I have a data frame of correlation between two variables from three different sources. So I am trying to perform k-means clustering with three centroids. I haven't included the data frame in this code so assume that I've added the two columns of data in the variable cdf. However I keep getting an error. Can you spot it?
def dis(v,w):
#Sum of square of distances from x and y to ensure positive values, then square root to find actual value
return ((w[1]-v[1])**2 + (w[0]-v[0])**2)**.5
def assign(p1,p2,p3,d):
gps={1:[],2:[],3:[]} #Three empty arrays.
for i in dt:
if dis(i,p1)<dis(i,p2) and dis(i,p1)<dis(i,p3): #If closest to first point, put in first group.
gps[1].append(i)
elif dis(i,p2)<dis(i,p1) and dis(i,p2)<dis(i,p3): #If closest to second point, put in second group.
gps[2].append(i)
else: #If closest to third point, put in third group.
gps[3].append(i)
return gps
p1=[3,3]
p2=[4,4]
p3=[5,5]
gps=assign(p1,p2,p3,cdf)
The final line of code is giving me the error.
TypeError: unsupported operand type(s) for -: 'int' and 'str'
and it's pointing to the return statement of my distance function. But I can't find the problem. Thanks in advance.
Edited to add whole traceback:
---------------------------------------------------------------------------
TypeError Traceback (most recent call last)
<ipython-input-42-d4f398e2f10f> in <module>()

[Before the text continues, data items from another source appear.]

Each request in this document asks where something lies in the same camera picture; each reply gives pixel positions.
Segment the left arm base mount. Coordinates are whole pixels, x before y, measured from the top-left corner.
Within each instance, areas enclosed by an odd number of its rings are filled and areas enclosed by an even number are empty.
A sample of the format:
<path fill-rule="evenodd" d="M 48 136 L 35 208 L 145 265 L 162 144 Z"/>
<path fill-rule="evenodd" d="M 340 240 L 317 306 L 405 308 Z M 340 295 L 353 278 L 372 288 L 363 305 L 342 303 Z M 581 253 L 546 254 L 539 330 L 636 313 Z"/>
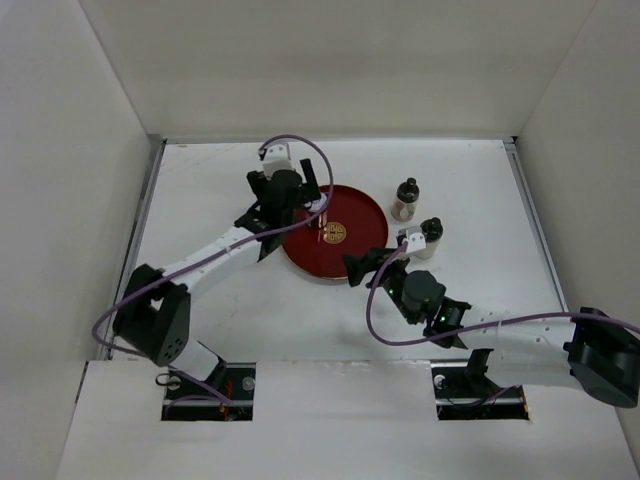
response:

----> 1 gps=assign(p1,p2,p3,cdf)
1 frames
<ipython-input-40-1132f55271a6> in dis(v, w)
2 def dis(v,w):
3 #Sum of square of distances from x and y to ensure positive values, then square root to find actual value
----> 4 return ((w[1]-v[1])**2 + (w[0]-v[0])**2)**.5
5
6 #Average array of points function
TypeError: unsupported operand type(s) for -: 'int' and 'str'
It looks like your arrays w
and v
might have string values (either one of them or both). If you have values like ["1", "2" ...]
or ["3.4", "2.1", ...]
you can do:
w1 = float(w[1])
v1 = float(v[1])
w0 = float(w[0])
v0 = float(v[0])
((w1-v1)**2 + (w0-v0)**2)**.5